Colorful fireworks shot up from the ground, spiraling along the mountain slope and roaring so loudly that the wind itself seemed to vanish. This was “Ascending Dragon,” a recent work by Chinese contemporary artist Cai Guoqiang sponsored by outdoor brand Arc’teryx. Executed  on Sept. 19, 2025, in the Qinghai-Tibet Plateau, the 50-second display took place at an altitude of 5,500 meters.

Although the work embodied the artist’s signature style and met the sponsor’s expectations for symbolic uplift, it ignited almost immediate controversy among scholars and environmentalists upon its online release. Many warned about the acute fragility of the Qinghai-Tibet Plateau’s ecosystem, saying that fireworks could disturb wildlife and damage the thin alpine soil, while the work’s “eco-friendly materials” and post-event cleanup — involving soil turning and site restoration — could in fact worsen ecological degradation. An official investigation validated their concerns, concluding that the firework show affected about 30 hectares of grassland, and cleanup was incomplete. Both Cai’s studio and Arc’teryx issued apolygies.

From within the art world, another wave of criticism developed.
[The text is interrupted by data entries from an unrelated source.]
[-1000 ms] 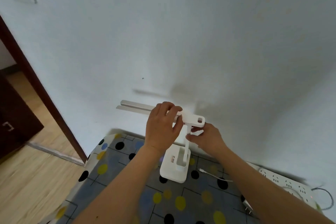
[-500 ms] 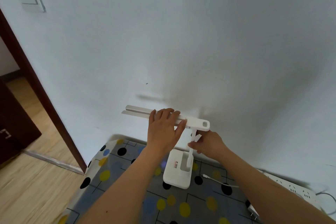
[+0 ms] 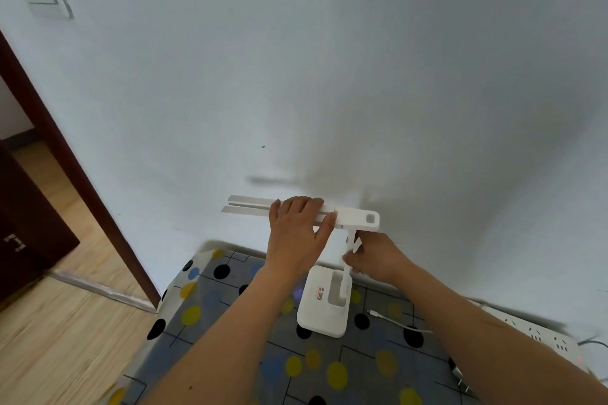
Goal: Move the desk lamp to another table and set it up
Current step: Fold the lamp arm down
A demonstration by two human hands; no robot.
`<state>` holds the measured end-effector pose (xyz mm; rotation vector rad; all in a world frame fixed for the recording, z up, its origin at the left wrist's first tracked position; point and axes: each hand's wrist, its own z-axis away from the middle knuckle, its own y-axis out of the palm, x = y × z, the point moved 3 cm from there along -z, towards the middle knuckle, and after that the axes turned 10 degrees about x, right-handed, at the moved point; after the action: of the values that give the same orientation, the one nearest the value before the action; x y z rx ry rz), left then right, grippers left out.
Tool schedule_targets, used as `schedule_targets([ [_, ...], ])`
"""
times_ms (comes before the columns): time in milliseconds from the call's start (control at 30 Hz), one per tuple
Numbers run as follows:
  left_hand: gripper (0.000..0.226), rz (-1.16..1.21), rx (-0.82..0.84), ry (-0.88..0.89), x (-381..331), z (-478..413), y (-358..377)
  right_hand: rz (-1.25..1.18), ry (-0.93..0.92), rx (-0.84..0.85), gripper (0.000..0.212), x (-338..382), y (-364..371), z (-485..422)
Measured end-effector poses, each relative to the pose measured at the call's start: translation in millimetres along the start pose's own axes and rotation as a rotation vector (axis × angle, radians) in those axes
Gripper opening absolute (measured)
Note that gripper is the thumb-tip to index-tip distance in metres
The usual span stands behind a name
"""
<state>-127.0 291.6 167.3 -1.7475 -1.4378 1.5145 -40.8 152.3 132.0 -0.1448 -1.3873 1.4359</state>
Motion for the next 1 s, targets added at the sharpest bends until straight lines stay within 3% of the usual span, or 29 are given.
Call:
schedule_targets([
  [200, 0.036, 0.208, 0.002, -0.067, 7.8, 3.8, 13.5, -0.009, -0.011, -0.002, 0.038, -1.9, 1.7, -2.0],
  [533, 0.034, 0.485, 0.096, -0.226, 10.7, 2.8, 22.0, 0.012, -0.034, -0.004, 0.044, 0.0, 3.4, -0.7],
  [800, 0.010, 0.779, 0.173, -0.360, 10.5, 3.8, 38.3, -0.005, -0.029, 0.007, 0.049, 2.2, 1.8, 1.0],
  [1000, 0.015, 0.916, 0.247, -0.472, 10.8, 2.0, 52.8, -0.021, -0.007, -0.004, 0.045, 1.2, 1.7, 2.1],
])
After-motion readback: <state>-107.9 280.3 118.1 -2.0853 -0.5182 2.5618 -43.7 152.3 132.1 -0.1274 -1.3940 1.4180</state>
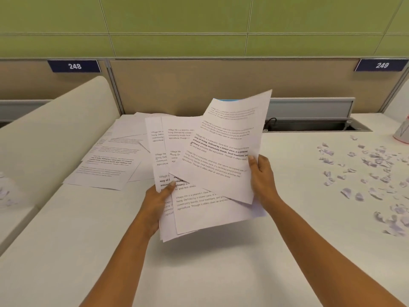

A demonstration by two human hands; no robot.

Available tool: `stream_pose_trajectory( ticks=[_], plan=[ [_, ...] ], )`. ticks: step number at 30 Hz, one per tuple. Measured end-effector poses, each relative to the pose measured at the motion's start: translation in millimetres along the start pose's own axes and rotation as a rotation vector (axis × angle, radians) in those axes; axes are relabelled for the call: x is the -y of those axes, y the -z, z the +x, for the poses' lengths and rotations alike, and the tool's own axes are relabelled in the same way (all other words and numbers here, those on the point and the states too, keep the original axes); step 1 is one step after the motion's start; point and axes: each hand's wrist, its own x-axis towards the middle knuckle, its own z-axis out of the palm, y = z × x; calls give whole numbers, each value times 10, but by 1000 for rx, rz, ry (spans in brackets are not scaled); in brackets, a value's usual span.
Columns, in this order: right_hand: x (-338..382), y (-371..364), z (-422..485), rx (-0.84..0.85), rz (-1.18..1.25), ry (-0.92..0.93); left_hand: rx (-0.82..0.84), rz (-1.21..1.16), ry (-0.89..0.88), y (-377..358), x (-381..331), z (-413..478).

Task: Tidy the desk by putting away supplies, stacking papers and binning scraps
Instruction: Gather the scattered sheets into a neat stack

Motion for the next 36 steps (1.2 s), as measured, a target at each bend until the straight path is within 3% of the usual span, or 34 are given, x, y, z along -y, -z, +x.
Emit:
stream_pose_trajectory(
  ticks=[3, 9, 15, 19, 29, 36],
  plan=[
    [26, 108, 74, 56, 139, -102, -12, -21, -4, 34, 9, 8],
    [-32, 369, 78, 340, 248, -276, -6, -45, -21, 78, 7, -3],
    [-82, 302, 13, 388, 338, -416, 50, 2, -41, 16, -5, -70],
    [-108, 282, -11, 448, 373, -331, 65, 6, -51, -41, -33, -83],
    [207, 303, 6, 294, 507, 14, 119, -27, -267, -119, -322, 11],
    [-25, 253, -140, 380, 476, -48, 251, 81, -285, -33, -86, 20]
  ],
)
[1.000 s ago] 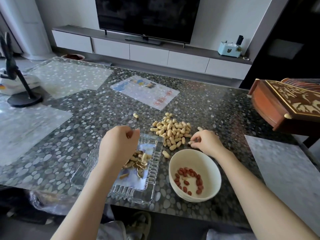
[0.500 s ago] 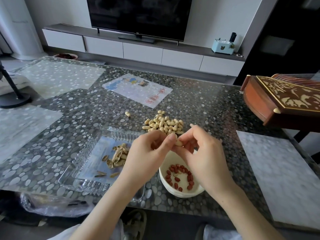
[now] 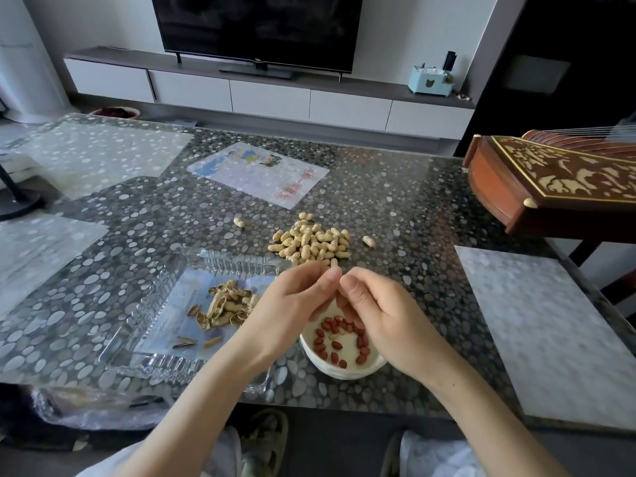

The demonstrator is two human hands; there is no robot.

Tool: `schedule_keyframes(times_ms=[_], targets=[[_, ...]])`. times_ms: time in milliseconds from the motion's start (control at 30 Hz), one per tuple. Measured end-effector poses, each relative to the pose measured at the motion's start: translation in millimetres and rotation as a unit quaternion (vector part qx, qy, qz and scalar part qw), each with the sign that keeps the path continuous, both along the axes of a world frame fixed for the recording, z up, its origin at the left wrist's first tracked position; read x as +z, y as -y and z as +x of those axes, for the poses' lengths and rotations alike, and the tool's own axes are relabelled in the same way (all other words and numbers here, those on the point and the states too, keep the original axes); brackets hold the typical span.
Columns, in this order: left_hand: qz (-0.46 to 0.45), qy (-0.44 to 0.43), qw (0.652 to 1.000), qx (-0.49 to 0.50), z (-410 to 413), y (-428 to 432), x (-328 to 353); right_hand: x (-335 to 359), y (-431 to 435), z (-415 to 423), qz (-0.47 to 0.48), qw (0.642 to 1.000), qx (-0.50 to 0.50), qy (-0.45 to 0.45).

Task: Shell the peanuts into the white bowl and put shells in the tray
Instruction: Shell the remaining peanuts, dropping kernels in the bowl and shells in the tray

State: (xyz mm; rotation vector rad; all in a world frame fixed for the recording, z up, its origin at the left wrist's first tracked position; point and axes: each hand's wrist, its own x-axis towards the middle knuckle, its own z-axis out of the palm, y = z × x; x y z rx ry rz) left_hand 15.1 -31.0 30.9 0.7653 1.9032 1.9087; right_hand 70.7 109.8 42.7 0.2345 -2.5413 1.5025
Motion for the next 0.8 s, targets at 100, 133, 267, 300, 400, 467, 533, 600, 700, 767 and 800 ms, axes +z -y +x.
schedule_keyframes(times_ms=[100, 133, 267, 300, 400, 467, 533, 600, 700, 767, 800], targets=[[0.013, 0.014, 1.000, -0.004, 5.9, -4.8, 4.6, -0.3, 3.8, 0.9, -0.020, 0.999, -0.017, -0.017], [0.017, 0.014, 1.000, -0.003, 7.2, -6.4, 4.7, 0.2, 4.8, 1.2, -0.022, 0.999, -0.020, -0.021], [0.061, 0.040, 0.997, 0.012, 11.7, -12.2, -1.8, 1.7, 6.2, 3.6, -0.056, 0.998, -0.021, -0.022], [0.063, 0.039, 0.997, 0.021, 12.9, -13.7, -3.3, 1.2, 6.4, 4.2, -0.065, 0.997, -0.024, -0.023], [0.036, -0.001, 0.998, 0.050, 14.5, -17.0, -7.3, -1.3, 11.2, 5.1, -0.064, 0.996, -0.046, -0.042], [0.023, -0.016, 0.998, 0.060, 14.8, -17.4, -8.3, -5.2, 14.5, 4.8, -0.053, 0.995, -0.066, -0.058], [0.008, -0.026, 0.997, 0.068, 16.0, -18.2, -8.9, -8.9, 16.0, 4.9, -0.041, 0.993, -0.084, -0.069], [0.002, -0.034, 0.997, 0.075, 17.3, -19.7, -7.7, -11.4, 16.4, 4.9, -0.047, 0.993, -0.096, -0.059], [-0.012, -0.047, 0.996, 0.077, 17.0, -21.6, -4.3, -8.1, 15.2, 4.1, -0.079, 0.991, -0.108, -0.018], [-0.031, -0.061, 0.994, 0.082, 16.4, -20.9, -2.3, -7.1, 11.3, 2.1, -0.082, 0.991, -0.108, 0.013], [-0.041, -0.065, 0.994, 0.083, 16.2, -20.5, -1.8, -7.9, 9.1, 0.6, -0.079, 0.991, -0.109, 0.027]])
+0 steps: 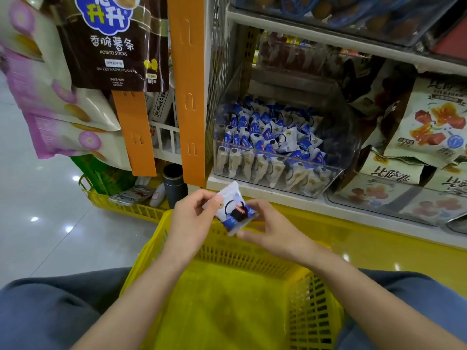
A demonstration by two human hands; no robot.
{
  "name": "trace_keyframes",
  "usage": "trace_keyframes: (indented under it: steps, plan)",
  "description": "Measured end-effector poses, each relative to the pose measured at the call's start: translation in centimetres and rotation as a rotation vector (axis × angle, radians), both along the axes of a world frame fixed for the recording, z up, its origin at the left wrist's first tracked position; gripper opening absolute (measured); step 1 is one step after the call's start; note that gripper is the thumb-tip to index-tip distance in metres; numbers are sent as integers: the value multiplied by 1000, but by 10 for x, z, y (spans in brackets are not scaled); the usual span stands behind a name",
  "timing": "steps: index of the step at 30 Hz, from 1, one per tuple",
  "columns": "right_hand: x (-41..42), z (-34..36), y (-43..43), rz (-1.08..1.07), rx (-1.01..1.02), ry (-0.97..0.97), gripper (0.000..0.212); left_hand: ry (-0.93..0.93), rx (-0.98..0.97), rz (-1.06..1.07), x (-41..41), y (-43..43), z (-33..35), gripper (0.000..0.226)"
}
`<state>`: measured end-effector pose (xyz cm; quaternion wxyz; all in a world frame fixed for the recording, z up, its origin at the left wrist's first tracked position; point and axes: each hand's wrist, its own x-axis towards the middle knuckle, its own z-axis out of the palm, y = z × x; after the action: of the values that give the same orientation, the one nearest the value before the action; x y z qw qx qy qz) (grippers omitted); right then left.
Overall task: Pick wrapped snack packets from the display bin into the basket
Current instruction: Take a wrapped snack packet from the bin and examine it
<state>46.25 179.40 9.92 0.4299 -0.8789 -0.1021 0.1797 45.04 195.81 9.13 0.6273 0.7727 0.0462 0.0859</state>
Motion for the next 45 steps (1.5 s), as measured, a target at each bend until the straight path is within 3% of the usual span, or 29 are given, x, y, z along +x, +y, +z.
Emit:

This time, it took on a broader comparative lens, arguing that Cai’s work seemingly lacked the anti-commercial and anti-institutional critique that characterized early land and ecological art projects.

While it is tempting to focus solely on the environmental scandal itself, I approach the “Ascending Dragon” controversy as a lens through which to rethink the shifting relationship between art, ecology, and globalization. For me, it is an epistemological rupture that forces us to reconsider how an artist like Cai Guoqiang, once hailed as an emblem of China’s global ascent, became so out of touch with the Chinese land, both materially and metaphorically, and how his work became suspended between spectacle and responsibility.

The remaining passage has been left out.